The document search apparatus 1 may include the feature index/gray
scale table 26.
[0067] The query character string input unit 21 receives an input
of multiple search keywords (step S1). The document select unit 22
selects documents that match the input search keywords from the
document database 25 (step S2). The search result output unit 23
counts, for each search keyword, the number of documents including
the search keyword, and computes a feature index (step S3).

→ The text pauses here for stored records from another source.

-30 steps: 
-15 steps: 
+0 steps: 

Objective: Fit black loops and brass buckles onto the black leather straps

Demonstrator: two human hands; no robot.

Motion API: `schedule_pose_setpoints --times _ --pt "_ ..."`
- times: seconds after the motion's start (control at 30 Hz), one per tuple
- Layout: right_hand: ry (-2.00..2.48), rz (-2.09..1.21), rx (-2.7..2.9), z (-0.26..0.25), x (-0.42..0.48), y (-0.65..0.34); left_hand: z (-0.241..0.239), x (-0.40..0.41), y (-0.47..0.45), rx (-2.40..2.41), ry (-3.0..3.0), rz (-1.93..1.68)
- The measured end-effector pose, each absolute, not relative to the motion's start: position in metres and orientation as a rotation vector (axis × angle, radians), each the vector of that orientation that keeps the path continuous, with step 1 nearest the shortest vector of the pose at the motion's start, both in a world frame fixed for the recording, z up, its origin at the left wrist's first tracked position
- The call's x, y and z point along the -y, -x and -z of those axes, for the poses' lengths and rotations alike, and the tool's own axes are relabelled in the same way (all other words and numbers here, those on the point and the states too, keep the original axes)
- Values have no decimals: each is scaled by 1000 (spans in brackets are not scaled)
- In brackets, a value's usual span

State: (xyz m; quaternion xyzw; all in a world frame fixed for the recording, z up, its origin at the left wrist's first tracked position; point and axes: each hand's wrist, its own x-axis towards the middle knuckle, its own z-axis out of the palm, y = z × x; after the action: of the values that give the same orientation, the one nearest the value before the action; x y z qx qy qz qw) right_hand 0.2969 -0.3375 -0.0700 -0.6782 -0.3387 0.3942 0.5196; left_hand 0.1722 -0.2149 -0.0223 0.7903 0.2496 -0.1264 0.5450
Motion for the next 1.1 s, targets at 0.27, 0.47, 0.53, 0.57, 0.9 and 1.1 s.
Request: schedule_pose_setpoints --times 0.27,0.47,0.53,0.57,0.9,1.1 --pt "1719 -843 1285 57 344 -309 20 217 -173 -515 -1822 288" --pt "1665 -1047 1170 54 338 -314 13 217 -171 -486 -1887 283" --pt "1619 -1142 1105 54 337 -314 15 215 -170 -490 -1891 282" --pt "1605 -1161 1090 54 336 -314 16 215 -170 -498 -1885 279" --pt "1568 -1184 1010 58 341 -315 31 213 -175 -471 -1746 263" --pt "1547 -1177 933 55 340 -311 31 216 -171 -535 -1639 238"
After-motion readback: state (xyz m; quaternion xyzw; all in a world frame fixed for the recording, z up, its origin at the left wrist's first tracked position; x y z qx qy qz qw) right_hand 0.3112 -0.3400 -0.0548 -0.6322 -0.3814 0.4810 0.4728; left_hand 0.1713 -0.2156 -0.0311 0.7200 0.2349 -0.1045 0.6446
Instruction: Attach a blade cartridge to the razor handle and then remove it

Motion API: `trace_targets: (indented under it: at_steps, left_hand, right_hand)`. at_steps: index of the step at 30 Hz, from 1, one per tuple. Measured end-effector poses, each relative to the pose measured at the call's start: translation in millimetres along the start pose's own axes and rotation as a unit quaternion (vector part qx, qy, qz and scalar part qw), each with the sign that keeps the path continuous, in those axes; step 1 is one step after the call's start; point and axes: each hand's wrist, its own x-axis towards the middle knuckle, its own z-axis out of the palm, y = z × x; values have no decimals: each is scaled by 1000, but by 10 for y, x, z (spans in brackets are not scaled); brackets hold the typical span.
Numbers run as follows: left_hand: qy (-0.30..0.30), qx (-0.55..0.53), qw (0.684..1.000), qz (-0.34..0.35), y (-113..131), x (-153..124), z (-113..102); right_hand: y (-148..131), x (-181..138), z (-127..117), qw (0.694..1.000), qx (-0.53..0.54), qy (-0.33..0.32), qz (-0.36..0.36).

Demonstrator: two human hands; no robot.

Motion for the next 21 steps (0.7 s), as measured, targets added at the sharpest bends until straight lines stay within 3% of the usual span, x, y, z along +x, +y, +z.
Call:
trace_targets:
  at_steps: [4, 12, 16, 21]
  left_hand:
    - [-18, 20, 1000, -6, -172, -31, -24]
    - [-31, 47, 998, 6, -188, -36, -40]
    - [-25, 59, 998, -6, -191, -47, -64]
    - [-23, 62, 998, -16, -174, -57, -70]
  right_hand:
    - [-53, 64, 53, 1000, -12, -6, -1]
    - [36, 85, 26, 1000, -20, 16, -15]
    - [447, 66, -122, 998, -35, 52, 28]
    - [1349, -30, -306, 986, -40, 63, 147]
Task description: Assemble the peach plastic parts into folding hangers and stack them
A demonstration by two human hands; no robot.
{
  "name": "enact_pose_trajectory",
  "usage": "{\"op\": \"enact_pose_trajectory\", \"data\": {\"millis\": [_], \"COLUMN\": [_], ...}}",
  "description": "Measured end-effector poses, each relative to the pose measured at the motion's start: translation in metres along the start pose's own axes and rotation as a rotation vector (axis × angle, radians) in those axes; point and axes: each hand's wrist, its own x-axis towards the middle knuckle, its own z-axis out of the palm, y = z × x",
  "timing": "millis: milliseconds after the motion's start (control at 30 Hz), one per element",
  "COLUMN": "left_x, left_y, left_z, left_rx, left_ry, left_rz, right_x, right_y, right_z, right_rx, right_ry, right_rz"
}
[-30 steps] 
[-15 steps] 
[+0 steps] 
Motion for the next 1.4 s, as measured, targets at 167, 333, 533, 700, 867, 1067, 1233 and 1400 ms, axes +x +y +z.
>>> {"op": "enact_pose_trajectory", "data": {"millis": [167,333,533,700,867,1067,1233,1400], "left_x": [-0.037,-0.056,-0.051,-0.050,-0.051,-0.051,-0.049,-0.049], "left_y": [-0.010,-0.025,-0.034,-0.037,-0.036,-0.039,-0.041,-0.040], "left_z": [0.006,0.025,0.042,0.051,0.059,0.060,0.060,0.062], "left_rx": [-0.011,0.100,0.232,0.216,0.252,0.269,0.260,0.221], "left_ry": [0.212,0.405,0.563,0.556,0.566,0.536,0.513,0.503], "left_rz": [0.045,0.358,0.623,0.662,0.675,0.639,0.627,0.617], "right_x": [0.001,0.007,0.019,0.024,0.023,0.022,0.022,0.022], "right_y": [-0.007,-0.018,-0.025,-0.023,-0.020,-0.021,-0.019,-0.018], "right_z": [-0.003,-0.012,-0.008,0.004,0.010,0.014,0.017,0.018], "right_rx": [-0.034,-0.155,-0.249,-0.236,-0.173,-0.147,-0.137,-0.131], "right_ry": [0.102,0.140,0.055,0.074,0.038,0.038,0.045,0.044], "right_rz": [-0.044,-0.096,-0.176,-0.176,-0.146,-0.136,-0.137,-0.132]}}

[0068] The document output unit 24 determines, one by one, whether
the feature index of each search keyword is equal to or less than a
predetermined value (step S4). If the feature index of the search
keyword is equal to or less than the predetermined value (YES in
step S4), the document output unit 24 sets the font color of the
search keyword to dark red (step S5). If the feature index of the
search keyword is greater than the predetermined value (NO in step
S4), the document output unit 24 sets the font color of the search
keyword to light red (step S6).
[0069] The document output unit 24 determines whether the search
keywords are to be ranked based on the feature indexes (step S7).
If the search keywords are to be ranked (YES in step S7), the
ranking unit 27 ranks the search keywords in accordance with the
feature indexes (step S8). If the search keywords are not to be
ranked (NO in step S7), the process proceeds to step S9.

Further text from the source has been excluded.